SD: Every woman in South African, in fact all over the world, wants emancipation. In other words, they want to do what they want to do in whatever way they want to do it, I address that in my music in a couple of songs. I feel as a woman in general, and even more as a black woman, that I am a little bit devalued. We are looked down on, in how people will approach you, or the things they will say to you. Or it's in the family, you are taught to behave differently than how boys are told to behave.

[In the traditional African family] you are taught there is a reason for everything, for why things must be as they are, and I am still trying to find that reason for everything. I could definitely say that women are in oppression in the country, and that needs to be revisited and understood. It is quite... what's the word... complicated? It's a complicated situation because... first of all there's the issue... [pauses, gathers herself]

There is a writer, Frantz Fanon [Black Skin, White Masks, 1952; The Wretched of the Earth, 1961; Toward the African Revolution, 1967 - Ed]? He says that when people have been oppressed, but they can't take out their anger on the people that have oppressed them, they take it inward and take out their anger on themselves.
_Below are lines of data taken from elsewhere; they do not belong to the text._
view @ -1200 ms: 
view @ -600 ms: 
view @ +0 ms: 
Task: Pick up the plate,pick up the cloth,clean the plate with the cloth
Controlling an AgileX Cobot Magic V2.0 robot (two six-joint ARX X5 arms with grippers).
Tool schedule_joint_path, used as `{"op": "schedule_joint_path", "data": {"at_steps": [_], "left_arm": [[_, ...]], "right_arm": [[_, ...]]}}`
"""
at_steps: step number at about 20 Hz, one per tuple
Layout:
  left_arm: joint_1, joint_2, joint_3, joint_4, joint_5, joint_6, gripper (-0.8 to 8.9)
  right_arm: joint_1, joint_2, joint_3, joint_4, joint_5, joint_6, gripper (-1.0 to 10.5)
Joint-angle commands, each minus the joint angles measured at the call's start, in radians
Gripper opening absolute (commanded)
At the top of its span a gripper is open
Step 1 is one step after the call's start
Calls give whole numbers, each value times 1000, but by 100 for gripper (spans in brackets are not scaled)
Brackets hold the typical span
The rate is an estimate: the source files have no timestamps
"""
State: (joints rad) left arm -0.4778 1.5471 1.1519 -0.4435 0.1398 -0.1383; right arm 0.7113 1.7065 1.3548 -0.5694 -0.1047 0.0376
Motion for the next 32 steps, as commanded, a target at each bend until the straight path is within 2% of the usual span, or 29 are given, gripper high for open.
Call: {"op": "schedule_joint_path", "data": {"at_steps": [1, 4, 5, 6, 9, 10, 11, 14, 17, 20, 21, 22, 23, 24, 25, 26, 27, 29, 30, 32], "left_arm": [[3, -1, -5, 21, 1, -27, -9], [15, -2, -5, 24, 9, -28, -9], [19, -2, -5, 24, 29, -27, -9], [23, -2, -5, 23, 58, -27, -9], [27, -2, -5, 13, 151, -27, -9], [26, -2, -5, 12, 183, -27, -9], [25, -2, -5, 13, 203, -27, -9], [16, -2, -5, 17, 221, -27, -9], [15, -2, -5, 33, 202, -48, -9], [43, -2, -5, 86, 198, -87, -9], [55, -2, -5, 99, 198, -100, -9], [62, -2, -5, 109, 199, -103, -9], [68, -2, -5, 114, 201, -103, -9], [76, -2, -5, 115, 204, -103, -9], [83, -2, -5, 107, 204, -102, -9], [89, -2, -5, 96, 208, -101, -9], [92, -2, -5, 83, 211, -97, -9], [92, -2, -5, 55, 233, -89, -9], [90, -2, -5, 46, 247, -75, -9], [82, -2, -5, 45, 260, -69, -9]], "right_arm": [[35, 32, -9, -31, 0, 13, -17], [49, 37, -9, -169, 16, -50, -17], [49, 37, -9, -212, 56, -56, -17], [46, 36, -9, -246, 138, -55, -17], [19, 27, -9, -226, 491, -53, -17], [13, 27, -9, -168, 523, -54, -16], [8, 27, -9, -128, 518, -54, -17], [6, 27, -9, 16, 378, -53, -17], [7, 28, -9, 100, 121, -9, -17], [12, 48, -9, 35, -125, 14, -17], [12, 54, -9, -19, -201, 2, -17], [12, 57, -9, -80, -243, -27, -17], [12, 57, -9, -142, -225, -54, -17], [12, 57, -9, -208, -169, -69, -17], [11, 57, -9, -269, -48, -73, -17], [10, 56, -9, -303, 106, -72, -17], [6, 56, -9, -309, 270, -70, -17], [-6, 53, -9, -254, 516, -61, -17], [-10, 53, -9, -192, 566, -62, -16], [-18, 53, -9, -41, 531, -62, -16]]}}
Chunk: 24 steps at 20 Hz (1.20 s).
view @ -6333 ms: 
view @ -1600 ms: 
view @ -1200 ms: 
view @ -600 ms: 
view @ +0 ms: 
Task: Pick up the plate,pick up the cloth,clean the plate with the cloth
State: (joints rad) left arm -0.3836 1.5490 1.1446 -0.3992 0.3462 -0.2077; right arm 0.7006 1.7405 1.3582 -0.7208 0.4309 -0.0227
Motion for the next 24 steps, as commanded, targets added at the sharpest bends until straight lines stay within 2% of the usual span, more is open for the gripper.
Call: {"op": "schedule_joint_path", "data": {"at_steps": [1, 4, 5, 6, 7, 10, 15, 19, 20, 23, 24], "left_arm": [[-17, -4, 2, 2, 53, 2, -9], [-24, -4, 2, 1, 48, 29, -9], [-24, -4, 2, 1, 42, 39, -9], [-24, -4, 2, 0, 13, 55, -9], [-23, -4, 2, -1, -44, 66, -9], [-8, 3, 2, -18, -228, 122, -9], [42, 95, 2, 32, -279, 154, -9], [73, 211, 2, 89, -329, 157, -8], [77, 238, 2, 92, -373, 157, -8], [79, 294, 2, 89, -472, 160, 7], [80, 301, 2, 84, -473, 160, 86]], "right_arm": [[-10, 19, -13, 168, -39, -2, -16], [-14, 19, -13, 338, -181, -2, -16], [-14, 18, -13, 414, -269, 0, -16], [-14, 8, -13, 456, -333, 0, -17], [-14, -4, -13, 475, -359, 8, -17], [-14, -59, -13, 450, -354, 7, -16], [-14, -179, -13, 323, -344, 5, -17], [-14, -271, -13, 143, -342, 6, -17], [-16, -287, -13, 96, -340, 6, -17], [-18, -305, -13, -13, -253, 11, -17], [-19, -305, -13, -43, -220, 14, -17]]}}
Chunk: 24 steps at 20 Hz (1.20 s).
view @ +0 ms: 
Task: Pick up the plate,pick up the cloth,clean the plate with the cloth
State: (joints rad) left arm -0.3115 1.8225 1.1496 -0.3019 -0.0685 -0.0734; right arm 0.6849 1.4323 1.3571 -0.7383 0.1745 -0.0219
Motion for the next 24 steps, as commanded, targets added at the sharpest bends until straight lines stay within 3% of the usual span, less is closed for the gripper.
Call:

It destroys themselves and their families. I think we might be dealing with a situation like that. We've got a whole lot of issues as Africans, and we need to look at them and we need to talk.

MWEB: Let's talk about the songs, please select two that you would like to tell us about.

SD:
"Zandisile" is a song for a person like me, for a person who has a dream and is working her ass of to make that dream happen, who just believes they would not have that dream if it was not one that could be fulfilled. They are encountering all sorts of obstacles in order to make that dream a reality, and getting to the point where they feel like they can't do anything anymore. You've done all you can, but you get more power, given from a higher entity, whatever that entity might be. We all have a different view on that, but the song is about calling to that higher entity to fulfil a dream.

The last song on the album, "Chula ukunyathela" is acapella. It's really about congratulating women for all they have done. African women have held their families together. Through everything they went through, they have been having to educate their children, and they made sure they grew up to be sensible individuals while being oppressed by society as a whole and also by the opposite sex. They pushed through all of that. We tried not to see those real achievements, but they are the miracles that have made our country.

MWEB: Zandisile is your debut album - what was it like taking your songs into the studio?

SD: I wrote most of the songs acapella, except for one, and most of them were written by the time the record label [Gallo - Ed] approached me. They were lyrically and vocally arranged by me, and the record company assigned a producer who added the instrumentation.

MWEB: How did you feel about surrendering some control to a producer?

SD:
I was actually quite unsure of adding instrumentation to the music. My intention had been for me to do it acapella, but Thapelo Khomo is a wonderful producer. He listened to me, and he was humble enough to consult me on the music. He wanted to find out why I did things, and to find out my idea of the instrumentation.

MWEB: There has been widespread acclaim for the album, with the press quick to draw comparisons with Miriam Makeba and others. How do you feel about such comparisons?

SD: I feel that, at this point in my life, I feel I should not really be compared to anybody - that might stunt my growth if I am not clever. I feel that I respect the artists that have gone before me, and they are part of what has made me the individual that I am. I cannot be compared to them yet, being a diva takes time; you have to go through a whole lot first, and that takes time.